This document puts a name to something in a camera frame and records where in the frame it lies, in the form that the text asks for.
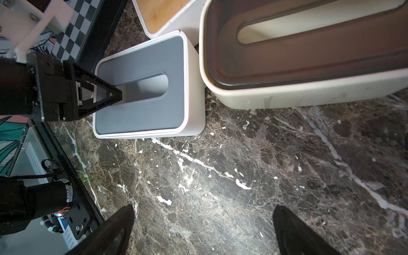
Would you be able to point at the wood lid white tissue box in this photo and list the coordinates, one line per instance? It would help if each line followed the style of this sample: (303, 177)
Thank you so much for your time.
(159, 17)

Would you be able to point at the grey lid white tissue box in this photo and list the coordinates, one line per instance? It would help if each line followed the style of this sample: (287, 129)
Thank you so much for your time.
(163, 94)

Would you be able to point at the checkerboard calibration plate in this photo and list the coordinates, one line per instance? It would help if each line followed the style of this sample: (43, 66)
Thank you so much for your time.
(69, 43)

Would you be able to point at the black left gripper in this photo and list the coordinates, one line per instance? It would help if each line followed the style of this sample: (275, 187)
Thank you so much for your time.
(63, 91)

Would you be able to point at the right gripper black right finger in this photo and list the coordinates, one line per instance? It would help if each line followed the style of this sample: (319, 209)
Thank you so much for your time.
(295, 237)

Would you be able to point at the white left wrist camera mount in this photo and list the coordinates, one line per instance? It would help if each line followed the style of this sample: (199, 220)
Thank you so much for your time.
(22, 22)

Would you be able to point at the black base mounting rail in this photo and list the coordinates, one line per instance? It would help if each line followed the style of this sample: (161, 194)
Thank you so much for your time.
(83, 216)

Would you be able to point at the dark brown lid tissue box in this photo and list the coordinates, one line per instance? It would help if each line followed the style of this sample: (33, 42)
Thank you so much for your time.
(280, 54)

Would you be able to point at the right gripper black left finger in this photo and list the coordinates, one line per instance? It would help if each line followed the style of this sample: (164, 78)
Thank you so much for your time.
(111, 238)

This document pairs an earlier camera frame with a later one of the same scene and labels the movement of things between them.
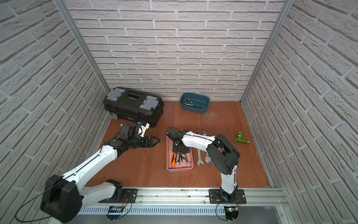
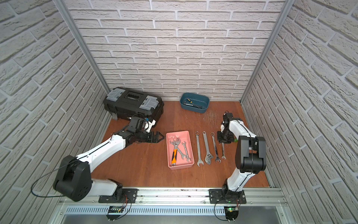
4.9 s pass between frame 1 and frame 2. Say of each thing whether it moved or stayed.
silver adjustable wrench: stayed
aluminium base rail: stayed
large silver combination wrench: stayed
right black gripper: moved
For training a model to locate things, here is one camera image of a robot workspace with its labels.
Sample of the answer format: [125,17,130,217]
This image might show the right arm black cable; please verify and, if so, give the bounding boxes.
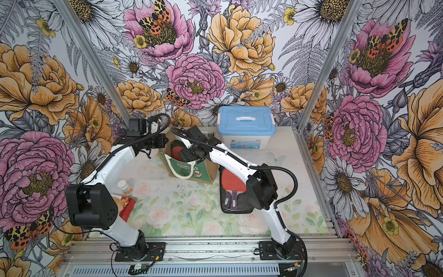
[171,127,309,277]

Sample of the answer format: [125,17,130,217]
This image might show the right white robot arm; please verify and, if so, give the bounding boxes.
[171,126,298,259]

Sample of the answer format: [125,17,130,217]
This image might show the blue lid storage box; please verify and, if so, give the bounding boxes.
[217,106,276,150]

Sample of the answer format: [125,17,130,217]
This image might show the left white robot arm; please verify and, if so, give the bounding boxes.
[65,113,170,262]

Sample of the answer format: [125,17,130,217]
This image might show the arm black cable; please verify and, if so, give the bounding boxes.
[51,113,172,236]
[171,127,309,277]

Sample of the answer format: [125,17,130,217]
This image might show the aluminium front rail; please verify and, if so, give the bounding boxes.
[63,236,358,265]

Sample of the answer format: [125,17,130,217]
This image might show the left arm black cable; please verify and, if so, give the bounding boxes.
[51,113,172,236]

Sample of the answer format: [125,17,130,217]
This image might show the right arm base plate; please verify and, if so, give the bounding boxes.
[257,240,307,261]

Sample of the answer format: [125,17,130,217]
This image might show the red gift box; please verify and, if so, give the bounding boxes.
[111,195,136,222]

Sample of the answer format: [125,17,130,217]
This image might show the green canvas tote bag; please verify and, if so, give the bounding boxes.
[158,128,219,184]

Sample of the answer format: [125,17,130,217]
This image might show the ping pong paddle case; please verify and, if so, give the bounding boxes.
[170,140,189,162]
[219,166,254,214]

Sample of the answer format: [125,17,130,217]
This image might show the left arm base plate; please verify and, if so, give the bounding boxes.
[115,242,166,262]

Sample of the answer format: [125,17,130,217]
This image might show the small white pill bottle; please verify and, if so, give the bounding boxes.
[117,180,133,196]

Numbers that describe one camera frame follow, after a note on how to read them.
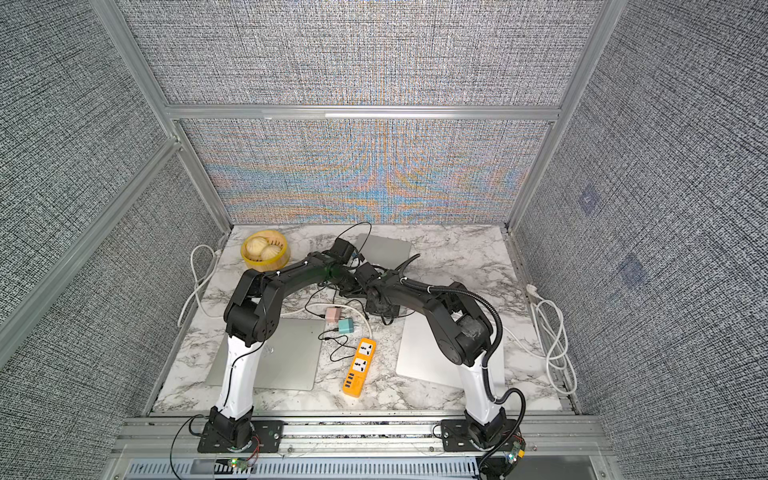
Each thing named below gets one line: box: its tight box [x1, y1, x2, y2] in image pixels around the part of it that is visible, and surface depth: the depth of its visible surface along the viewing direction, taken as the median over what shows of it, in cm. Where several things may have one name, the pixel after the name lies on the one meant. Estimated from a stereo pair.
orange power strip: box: [342, 337, 377, 398], surface depth 84 cm
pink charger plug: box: [326, 307, 341, 323], surface depth 95 cm
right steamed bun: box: [261, 244, 281, 260], surface depth 106 cm
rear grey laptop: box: [355, 234, 411, 270], surface depth 117 cm
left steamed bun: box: [246, 237, 268, 255], surface depth 108 cm
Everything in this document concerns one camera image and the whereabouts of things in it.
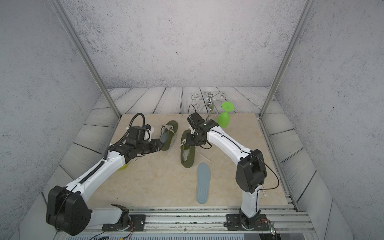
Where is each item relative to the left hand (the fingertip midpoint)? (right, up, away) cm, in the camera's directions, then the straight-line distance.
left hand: (163, 144), depth 83 cm
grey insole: (-4, +6, +22) cm, 23 cm away
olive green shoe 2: (+12, -5, +8) cm, 16 cm away
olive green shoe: (+1, +11, +22) cm, 25 cm away
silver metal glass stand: (+26, +22, +11) cm, 35 cm away
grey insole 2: (+22, -22, +2) cm, 31 cm away
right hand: (+14, +1, +2) cm, 14 cm away
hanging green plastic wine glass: (+35, +15, +10) cm, 39 cm away
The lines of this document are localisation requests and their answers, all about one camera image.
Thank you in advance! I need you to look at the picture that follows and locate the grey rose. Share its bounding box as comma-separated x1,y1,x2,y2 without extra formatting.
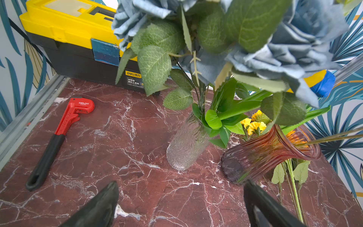
112,0,197,51
223,1,349,107

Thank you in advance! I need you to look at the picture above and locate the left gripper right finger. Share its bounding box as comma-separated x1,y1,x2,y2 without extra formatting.
244,180,305,227

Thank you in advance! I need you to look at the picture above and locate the yellow carnation vase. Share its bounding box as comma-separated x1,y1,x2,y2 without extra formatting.
241,118,251,128
247,122,267,136

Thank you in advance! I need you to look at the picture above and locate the grey rose left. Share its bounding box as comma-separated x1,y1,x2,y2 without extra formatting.
112,0,197,51

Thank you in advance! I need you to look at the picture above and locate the tall sunflower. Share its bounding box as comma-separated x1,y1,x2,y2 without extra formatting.
251,110,271,124

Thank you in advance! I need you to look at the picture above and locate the red pipe wrench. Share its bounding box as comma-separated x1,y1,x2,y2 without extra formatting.
26,97,95,192

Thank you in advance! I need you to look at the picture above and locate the grey rose front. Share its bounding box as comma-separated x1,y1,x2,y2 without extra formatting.
223,1,349,107

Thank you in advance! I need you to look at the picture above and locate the clear glass vase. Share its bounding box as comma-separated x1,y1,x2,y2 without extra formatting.
166,113,209,171

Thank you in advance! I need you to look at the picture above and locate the small blue tulip bud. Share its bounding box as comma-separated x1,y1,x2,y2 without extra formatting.
311,71,336,98

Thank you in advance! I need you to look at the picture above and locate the tall yellow blossom stem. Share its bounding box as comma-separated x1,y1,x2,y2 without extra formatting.
282,127,363,221

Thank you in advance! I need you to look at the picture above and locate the dark ribbed glass vase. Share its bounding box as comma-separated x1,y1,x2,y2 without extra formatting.
221,125,322,185

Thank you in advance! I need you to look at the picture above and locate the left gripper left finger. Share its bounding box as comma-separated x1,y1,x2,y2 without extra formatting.
60,181,119,227

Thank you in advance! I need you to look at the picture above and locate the yellow black toolbox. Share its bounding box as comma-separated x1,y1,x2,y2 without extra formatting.
20,0,145,92

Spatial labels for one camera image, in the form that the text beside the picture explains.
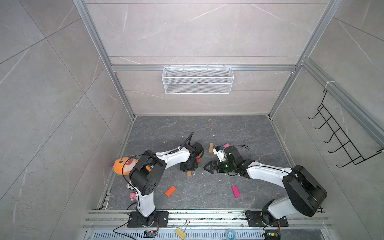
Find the yellow tag with clip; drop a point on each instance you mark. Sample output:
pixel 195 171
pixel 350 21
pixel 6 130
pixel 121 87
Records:
pixel 180 232

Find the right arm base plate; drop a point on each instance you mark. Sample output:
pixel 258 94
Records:
pixel 255 218

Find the light pink block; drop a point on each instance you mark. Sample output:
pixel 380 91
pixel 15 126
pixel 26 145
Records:
pixel 226 145

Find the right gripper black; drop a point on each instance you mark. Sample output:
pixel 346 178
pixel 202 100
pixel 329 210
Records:
pixel 213 163

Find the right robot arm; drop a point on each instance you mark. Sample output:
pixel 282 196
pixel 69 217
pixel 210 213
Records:
pixel 304 193

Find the white wire mesh basket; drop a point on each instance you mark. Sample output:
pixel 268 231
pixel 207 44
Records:
pixel 197 80

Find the black wire hook rack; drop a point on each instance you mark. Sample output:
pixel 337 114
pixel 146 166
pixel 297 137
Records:
pixel 355 157

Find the tape roll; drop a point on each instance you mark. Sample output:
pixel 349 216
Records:
pixel 230 234

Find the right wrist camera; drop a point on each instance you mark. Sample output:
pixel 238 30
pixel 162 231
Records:
pixel 220 153

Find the orange plush toy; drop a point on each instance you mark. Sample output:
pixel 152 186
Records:
pixel 124 166

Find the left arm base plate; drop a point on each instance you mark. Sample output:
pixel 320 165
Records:
pixel 154 220

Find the magenta block lower right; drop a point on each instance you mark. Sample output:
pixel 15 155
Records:
pixel 236 192

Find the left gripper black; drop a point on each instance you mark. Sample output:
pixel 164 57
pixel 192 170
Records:
pixel 184 168

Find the orange block lower left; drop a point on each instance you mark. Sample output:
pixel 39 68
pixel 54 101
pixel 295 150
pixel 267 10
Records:
pixel 170 191

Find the pink pig toy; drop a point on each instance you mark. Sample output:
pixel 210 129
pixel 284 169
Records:
pixel 133 196

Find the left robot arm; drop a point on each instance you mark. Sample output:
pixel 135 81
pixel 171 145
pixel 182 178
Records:
pixel 143 172

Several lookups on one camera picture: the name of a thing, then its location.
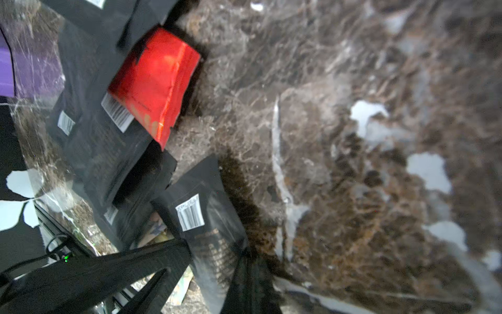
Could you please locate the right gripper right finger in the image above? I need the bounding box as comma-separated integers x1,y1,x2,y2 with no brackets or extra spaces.
220,251,282,314

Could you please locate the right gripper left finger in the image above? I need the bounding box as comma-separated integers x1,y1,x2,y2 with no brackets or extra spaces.
0,239,193,314

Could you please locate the black tea bag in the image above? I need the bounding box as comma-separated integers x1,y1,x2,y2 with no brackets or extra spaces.
43,0,196,48
152,154,248,313
47,22,162,209
93,149,177,251

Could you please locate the yellow patterned tea bag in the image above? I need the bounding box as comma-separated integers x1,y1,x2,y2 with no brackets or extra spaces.
135,212,193,313

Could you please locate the small red tea bag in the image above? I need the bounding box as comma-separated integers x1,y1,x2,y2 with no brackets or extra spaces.
108,27,201,149

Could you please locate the black tea bag top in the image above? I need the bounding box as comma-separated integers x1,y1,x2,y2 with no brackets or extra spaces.
43,0,196,48

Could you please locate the purple metronome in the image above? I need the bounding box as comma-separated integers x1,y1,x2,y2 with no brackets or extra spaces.
1,29,65,98

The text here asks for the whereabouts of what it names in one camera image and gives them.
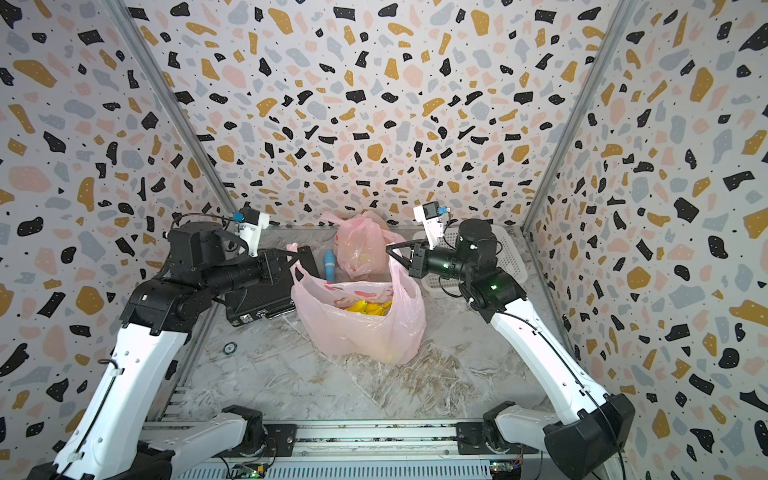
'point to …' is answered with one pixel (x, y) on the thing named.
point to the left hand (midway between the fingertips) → (299, 255)
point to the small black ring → (234, 349)
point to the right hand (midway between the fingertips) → (389, 253)
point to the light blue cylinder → (329, 266)
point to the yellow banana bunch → (372, 309)
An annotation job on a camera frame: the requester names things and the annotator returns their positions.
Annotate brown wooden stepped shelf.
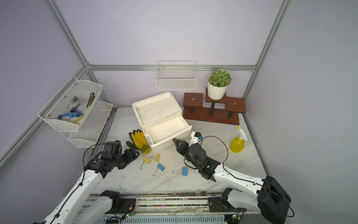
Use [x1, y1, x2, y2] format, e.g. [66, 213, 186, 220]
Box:
[183, 90, 246, 125]

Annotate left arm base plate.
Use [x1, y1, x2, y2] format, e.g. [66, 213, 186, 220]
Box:
[100, 190, 136, 214]

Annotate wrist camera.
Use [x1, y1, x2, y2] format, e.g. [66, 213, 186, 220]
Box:
[101, 140, 123, 160]
[189, 132, 203, 146]

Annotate blue white cloth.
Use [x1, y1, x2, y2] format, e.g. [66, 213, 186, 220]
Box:
[57, 96, 84, 124]

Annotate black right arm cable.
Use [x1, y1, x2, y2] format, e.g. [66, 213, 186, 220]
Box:
[200, 135, 295, 218]

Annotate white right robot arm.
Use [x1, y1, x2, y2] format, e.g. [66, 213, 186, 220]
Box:
[173, 137, 291, 224]

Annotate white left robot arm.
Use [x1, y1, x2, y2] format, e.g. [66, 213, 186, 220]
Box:
[42, 149, 139, 224]

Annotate white three-drawer cabinet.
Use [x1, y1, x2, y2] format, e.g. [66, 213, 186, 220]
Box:
[132, 92, 182, 129]

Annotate white mesh lower bin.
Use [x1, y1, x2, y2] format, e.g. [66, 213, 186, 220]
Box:
[61, 100, 113, 148]

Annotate white mesh upper bin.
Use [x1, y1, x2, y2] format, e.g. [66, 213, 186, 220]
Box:
[38, 76, 103, 132]

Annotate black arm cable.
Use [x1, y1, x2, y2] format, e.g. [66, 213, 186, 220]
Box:
[50, 143, 112, 224]
[200, 135, 295, 218]

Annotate blue binder clip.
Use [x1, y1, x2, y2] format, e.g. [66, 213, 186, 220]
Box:
[152, 163, 165, 176]
[172, 166, 188, 176]

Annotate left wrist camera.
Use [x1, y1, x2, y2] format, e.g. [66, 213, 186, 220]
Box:
[101, 140, 123, 160]

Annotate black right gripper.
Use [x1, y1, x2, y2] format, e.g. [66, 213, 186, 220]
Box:
[175, 139, 201, 169]

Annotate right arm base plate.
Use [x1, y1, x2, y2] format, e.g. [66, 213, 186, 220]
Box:
[208, 188, 247, 212]

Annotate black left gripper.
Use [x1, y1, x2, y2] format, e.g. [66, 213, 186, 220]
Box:
[113, 147, 140, 170]

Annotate green plant in white pot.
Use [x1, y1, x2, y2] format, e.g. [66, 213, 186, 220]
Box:
[208, 69, 232, 100]

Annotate white top drawer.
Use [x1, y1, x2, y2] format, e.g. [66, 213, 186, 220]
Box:
[143, 116, 192, 151]

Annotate yellow black work glove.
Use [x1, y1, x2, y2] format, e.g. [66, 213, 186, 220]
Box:
[126, 129, 152, 154]

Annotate brown wooden clothespins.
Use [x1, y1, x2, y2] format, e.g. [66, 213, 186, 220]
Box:
[86, 92, 95, 108]

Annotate white mesh bin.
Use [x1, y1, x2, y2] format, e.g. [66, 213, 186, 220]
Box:
[61, 100, 113, 148]
[38, 76, 103, 132]

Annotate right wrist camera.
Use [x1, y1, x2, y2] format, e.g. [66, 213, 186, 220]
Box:
[189, 132, 203, 146]

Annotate white wire wall basket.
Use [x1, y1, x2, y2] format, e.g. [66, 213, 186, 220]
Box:
[155, 60, 197, 90]

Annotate yellow spray bottle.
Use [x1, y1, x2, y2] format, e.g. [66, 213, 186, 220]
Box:
[230, 127, 248, 153]

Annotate yellow binder clip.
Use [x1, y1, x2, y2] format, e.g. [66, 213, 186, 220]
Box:
[148, 154, 160, 162]
[139, 157, 152, 170]

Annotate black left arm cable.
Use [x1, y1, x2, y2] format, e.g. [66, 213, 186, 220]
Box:
[50, 143, 112, 224]

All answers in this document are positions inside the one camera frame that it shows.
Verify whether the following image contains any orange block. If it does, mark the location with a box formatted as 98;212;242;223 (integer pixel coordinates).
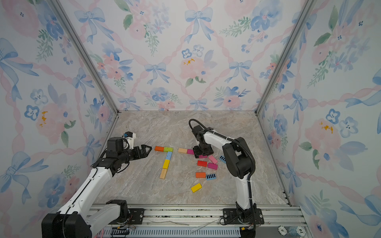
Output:
195;172;206;179
155;146;164;152

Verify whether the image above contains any tan wooden block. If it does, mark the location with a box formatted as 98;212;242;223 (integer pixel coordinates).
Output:
178;148;188;154

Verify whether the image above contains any yellow block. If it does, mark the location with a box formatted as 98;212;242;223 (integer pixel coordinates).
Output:
162;159;170;170
191;183;202;193

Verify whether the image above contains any light blue block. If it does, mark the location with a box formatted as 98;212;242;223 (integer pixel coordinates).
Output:
165;152;173;161

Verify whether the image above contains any striped natural wood block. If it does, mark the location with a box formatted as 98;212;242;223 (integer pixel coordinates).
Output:
159;168;168;179

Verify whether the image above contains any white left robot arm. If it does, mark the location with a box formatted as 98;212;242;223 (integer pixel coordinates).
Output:
41;132;152;238

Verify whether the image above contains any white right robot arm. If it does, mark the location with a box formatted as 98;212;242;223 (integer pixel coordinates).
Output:
190;124;256;224

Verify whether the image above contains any light pink block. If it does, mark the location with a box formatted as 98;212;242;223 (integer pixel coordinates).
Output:
208;155;218;164

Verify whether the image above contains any red block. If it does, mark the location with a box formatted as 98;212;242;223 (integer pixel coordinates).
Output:
197;160;208;167

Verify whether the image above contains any magenta block flat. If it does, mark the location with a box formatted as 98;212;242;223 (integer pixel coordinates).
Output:
207;163;218;170

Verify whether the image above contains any blue slotted block far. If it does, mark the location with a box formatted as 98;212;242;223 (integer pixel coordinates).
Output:
219;156;226;164

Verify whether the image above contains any blue slotted block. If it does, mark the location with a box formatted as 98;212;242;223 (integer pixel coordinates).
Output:
219;156;226;164
205;174;217;180

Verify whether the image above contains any blue slotted block near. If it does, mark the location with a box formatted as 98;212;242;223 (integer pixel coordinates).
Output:
205;174;217;180

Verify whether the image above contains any yellow block front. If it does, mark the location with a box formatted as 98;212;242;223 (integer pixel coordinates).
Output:
191;183;202;193

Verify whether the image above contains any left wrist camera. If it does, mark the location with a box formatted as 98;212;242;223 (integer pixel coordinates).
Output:
123;131;137;149

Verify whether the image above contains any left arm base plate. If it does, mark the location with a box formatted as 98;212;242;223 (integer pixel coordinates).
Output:
127;208;145;225

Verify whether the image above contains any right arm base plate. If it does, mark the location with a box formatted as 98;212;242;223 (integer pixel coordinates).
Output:
222;208;265;226

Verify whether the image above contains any aluminium front rail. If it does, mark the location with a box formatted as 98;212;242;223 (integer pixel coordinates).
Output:
89;204;312;238

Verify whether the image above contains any aluminium left corner post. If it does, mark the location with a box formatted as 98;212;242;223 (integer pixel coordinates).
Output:
47;0;119;114

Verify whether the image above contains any aluminium corner post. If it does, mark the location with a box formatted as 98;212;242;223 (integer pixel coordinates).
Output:
256;0;316;116
47;0;119;114

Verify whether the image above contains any aluminium right corner post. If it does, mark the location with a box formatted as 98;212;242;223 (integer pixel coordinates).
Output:
256;0;316;116

== What to do ==
Above this instruction are the records; retype exactly the lines from the one containing "Find the right arm" up to and including the one containing "pixel 346 178".

== Final answer ==
Find the right arm base plate; drop a point on each instance you mark. Sample output:
pixel 258 94
Records:
pixel 255 218

Find the light pink block; drop a point on each instance you mark. Sample output:
pixel 380 91
pixel 15 126
pixel 26 145
Records:
pixel 226 145

Find the right gripper black; drop a point on each instance you mark. Sample output:
pixel 346 178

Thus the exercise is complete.